Figure 2. ROS production and cholesterol depletion at frog neuromuscular synapses.

A, changes in H2DCF fluorescence in synaptic areas induced by MCD (open circles) and the effects on those changes of ROS antagonists (NAC/antioxidant, grey circles; apocynin/NADPH oxidase inhibitor, filled circles) or TRPV1 antagonist (capsazepine, open squares). B, pseudo-colour images of H2DCF fluorescence captured at time points 0, 1, 7, 15 min from the onset of MCD application. The corresponding intensity scale is provided to the left (a.u.). Right, magnified native fluorescence images of synaptic regions (0 before and 15 min after cholesterol depletion). C, fluorescence of resorufin (indicator of extracellular H₂O₂ level generated within 5 min). Open columns display the fluorescence before (from 0 to 5 min), during MCD treatment (from 0 to 5, from 5 to 10) and after washing (from 10 to 15 min) in control, whereas filled columns illustrate similar conditions but with NADPH oxidase blocked by apocynin. Asterisks denote significant differences (*P < 0.05). D, detection of membrane lipid peroxidation using fluorescence iT-sensor in synaptic (filled circles) and extrasynaptic muscular (open circles) regions.

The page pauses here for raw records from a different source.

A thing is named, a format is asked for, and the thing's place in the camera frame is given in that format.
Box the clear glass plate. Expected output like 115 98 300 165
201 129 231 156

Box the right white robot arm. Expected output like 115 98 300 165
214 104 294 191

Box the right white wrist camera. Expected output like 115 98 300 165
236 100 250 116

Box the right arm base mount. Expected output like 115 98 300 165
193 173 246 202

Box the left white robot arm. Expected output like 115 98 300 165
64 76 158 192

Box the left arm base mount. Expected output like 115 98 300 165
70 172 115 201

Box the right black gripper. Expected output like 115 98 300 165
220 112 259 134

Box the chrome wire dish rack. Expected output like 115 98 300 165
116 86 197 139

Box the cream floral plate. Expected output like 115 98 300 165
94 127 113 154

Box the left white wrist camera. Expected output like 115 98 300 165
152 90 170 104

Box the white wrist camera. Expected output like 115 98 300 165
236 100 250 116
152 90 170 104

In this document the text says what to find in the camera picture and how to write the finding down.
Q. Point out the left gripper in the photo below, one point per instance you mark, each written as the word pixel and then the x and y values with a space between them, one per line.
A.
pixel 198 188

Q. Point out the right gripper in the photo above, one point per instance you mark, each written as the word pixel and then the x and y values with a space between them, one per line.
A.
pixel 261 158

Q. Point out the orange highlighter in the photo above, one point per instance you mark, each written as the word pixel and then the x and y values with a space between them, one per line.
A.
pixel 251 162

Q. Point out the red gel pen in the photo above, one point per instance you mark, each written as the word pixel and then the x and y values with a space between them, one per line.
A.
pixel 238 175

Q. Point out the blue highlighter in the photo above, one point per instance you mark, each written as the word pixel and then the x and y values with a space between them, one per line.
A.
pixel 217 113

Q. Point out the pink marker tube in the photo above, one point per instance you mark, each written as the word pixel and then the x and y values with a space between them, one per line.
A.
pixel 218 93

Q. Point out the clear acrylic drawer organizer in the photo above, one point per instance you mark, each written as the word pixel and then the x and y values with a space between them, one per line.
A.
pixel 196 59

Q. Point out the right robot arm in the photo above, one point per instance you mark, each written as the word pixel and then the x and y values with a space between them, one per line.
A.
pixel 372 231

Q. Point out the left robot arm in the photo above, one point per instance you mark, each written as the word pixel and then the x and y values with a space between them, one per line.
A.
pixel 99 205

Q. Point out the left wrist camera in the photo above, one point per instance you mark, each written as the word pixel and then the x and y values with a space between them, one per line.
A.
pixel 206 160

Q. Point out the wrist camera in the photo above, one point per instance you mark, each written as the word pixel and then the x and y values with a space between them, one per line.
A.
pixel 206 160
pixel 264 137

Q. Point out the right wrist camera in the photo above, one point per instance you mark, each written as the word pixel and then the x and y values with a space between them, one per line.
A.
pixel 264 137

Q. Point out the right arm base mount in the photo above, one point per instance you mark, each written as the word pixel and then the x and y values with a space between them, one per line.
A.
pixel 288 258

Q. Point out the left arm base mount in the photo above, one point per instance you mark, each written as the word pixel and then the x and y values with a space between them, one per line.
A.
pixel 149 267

Values are the normalized ratio of the intensities of red to green fluorescence of the Image-iT lipid peroxidation sensor with time. To the right are images of red (reduced form, Red) and green (oxidized form, Ox) iT-sensor fluorescence in the synaptic region. The images illustrate the shift of fluorescence before (top, a) and after (bottom, b) MCD treatment. The horizontal line in A, C and D indicates the period of MCD application. Data are mean ± SEM.